CHP Genel Başkanı Kemal Kılıçdaroğlu, 8 Eylül’deki konuşmasında kışkırtıcı bir dil kullanmış ve HDP’nin eski Genel Başkanı Selahattin Demirtaş’a 'şeref madalyası' verilmesi gerektiğini iddia etmişti. Kılıçdaroğlu’nun iç kargaşayı amaçlayan açıklamaları yeni dönemde izleyecekleri muhalefet çizgisini ortaya koyuyordu.

JOE BİDEN’IN MUHALEFETİ

Kılıçdaroğlu’nun bu açıklamaları, ABD Başkan adayı Joe Biden’ın “Türkiye’deki muhalefeti destekleyeceğiz” sözlerinin tartışıldığı günlerden hemen sonra geldi. Bu sözler Joe Biden’ın New York Times gazetesine Aralık ayında verdiği mülakatta dile getirilmişti. Ancak gazetenin haberi Ağustos ayında bu mülakatın görüntü kaydının servis edilmesiyle alevlenmişti. Obama döneminde Başkan Yardımcısı olan ve Kasım ayındaki seçimlerde Başkan adayı olan Biden, Türkiye’de büyük tepkiye neden olan şunları söylemişti:

“Bence yapmamız gereken ona (Erdoğan'a) karşı farklı bir yaklaşım izlemek. Muhalefetin liderlerini desteklediğimizi açık şekilde belirtmeliyiz. Pozisyonumuzun açıkça, parlamentoda da yer edinmek isteyen Kürt nüfusun entegrasyonunu sağlamak olduğunu söylemeliyiz. Yanlış olduğunu düşündüğümüz şeyler hakkında sesimizi çıkarmalıyız. Yaptıklarının bedelini ödemeli. (…) hâlâ, geçmişte yaptığım gibi, onlarla (muhalefet) doğrudan iletişimde olup, hâlâ var olan unsurlarını destekleyip onları Erdoğan'ı mağlup etmeleri için cesaretlendirebiliriz.”

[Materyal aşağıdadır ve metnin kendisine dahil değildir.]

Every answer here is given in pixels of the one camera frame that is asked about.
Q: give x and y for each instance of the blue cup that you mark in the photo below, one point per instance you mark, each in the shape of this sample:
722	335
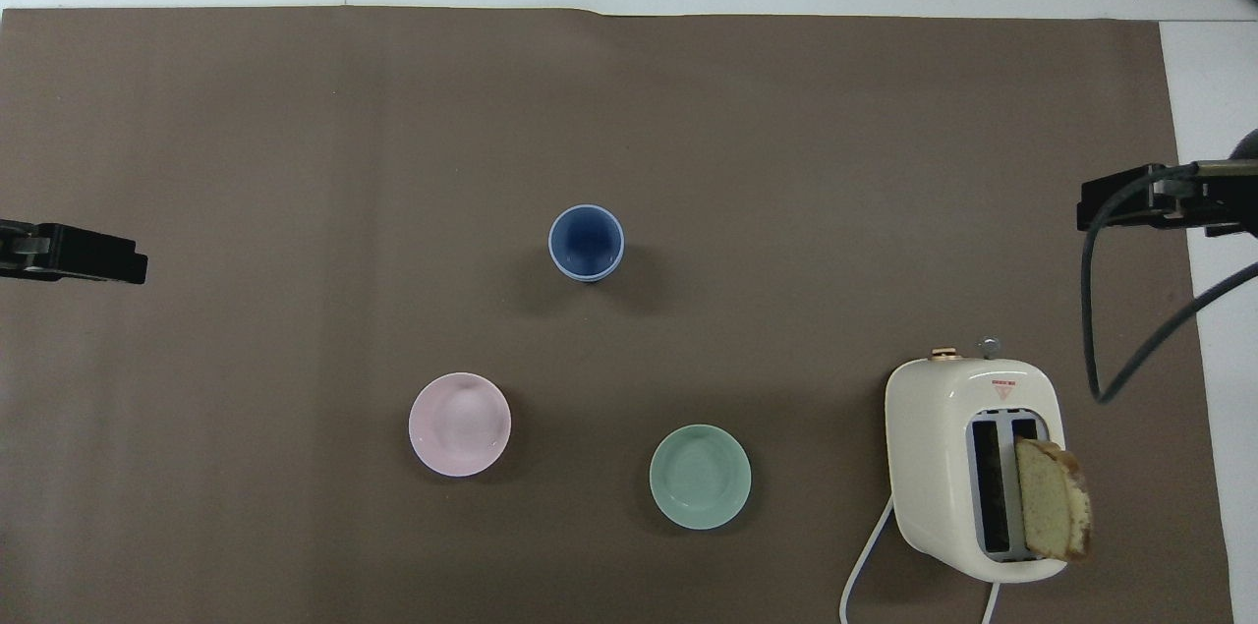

MACRON’DAN İÇ YIKICILIĞA "HAREKETE GEÇ" MESAJI

Doğu Akdeniz’de Türkiye’nin hak ve menfaatlerine sahip çıkma kararlılığı karşısında ABD’nin yönetimindeki Yunanistanİsrail cephesini destekleyen Fransa’nın Cumhurbaşkanı Macron da eşzamanlı olarak “Sorunumuz Türk halkıyla değil, Erdoğan ile” diyerek Türkiye içindeki yıkıcı kuvvetlere “Harekete geçin” mesajı gönderdi.

YARATICI YIKICILIK

Sahte solcuların Erdoğan düşmanlığında ulaştıkları son nokta işçi sınıfı ve halk düşmanlığı oldu. Emperyalist merkezlerin, Washington hizasından çıkan yönetimleri devirmek için iç karışıklık yaratmakta kullandıkları kavram olan “Yaratıcı Kargaşa” ve “Yaratıcı Yıkıcılık” kavramları yeniden dolaşıma sokuldu. Türkiye’de 40 yıldır olduğu gibi ABD’nin piyonu olan PKK harekete geçti. PKK yönetimi 12 Eylül’den itibaren Hükümet’i devirmek için Türkiye, Suriye, Irak, İran ve Avrupa’da eylemlere başlayacağını ilan etti.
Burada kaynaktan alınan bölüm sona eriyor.